By Brandon Sanderson
In this standalone novel, a man is magically transported to medieval England with almost no knowledge of who he is and how he got there — except that he’s a wizard. Equipped with small, magical healing devices built into his body and a copy of a book titled The Frugal Wizard’s Guide to Surviving Medieval England, our protagonist must overcome numerous obstacles to regain his lost memories and navigate his way in a foreign world. There’s just one problem: his guidebook exploded upon his arrival, and now he must sift through the remaining papers to try and survive amidst the angry mythological gods, a menacing cartel boss, and his struggles with amnesia. At first, the beginning of the novel, where the protagonist fell into the world, was abrupt and unsettling for my first read, so much so that I ended up dropping the book for a while. After picking it up a few weeks later, I was surprised to find that the book was incredibly enjoyable. While the tone of this book followed a similar comedic style as Tress of the Emerald Sea, a previous book that the author had written, I found myself becoming absorbed into the story more quickly than with Tress.

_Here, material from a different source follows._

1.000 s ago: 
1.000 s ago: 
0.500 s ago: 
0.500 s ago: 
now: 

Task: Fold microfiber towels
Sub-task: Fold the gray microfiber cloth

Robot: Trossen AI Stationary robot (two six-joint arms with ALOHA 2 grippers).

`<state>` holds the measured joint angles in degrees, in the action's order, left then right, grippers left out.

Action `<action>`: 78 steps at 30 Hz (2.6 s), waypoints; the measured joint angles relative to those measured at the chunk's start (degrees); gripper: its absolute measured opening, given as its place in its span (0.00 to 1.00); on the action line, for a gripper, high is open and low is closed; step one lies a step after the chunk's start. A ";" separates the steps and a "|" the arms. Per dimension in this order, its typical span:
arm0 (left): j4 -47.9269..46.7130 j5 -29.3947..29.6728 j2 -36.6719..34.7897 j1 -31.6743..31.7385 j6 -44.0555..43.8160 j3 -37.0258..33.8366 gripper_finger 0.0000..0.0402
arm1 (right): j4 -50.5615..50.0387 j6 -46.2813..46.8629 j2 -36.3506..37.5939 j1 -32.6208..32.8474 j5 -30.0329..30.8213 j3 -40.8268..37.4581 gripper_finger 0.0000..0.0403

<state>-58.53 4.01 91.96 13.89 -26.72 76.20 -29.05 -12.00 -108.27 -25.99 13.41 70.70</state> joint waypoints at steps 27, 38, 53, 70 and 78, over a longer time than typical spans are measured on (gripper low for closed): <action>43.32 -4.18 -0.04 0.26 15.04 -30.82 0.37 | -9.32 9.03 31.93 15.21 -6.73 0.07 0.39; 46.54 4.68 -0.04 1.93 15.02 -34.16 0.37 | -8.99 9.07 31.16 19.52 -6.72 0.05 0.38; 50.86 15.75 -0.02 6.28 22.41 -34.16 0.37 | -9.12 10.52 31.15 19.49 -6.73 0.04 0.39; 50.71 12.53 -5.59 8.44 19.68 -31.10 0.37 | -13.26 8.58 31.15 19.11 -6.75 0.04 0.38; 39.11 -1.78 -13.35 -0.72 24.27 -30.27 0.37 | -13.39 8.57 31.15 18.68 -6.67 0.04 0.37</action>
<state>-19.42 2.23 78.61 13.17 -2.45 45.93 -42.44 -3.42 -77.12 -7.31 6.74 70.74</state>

The protagonist was believable, interesting, and relatable, and it was satisfying to read about his journey to overcome his modern issues in a medieval land. The combination between modern jokes and medieval references took a little getting used to, but strangely enough, it was a good mix. Readers can learn both about the historical setting of medieval England while at the same time connecting their own experiences to those of the main character. I enjoyed reading about the other characters as well — unlike some standalone books I’ve read where the side characters do not add much to the narrative, the ones in this book added depth to the story and helped progress the plot. Also, I wasn’t expecting the comedic side of the book to really appeal to me, but I ended up enjoying the humour in the novel and the many references to modern culture. I would say, however, that the humour may appeal more toward younger readers as opposed to adolescents. Overall, this is a fun, light-hearted book that readers can enjoy in their spare time. The drawings were also a wonderful bonus! 3.7 stars rounded up to 4.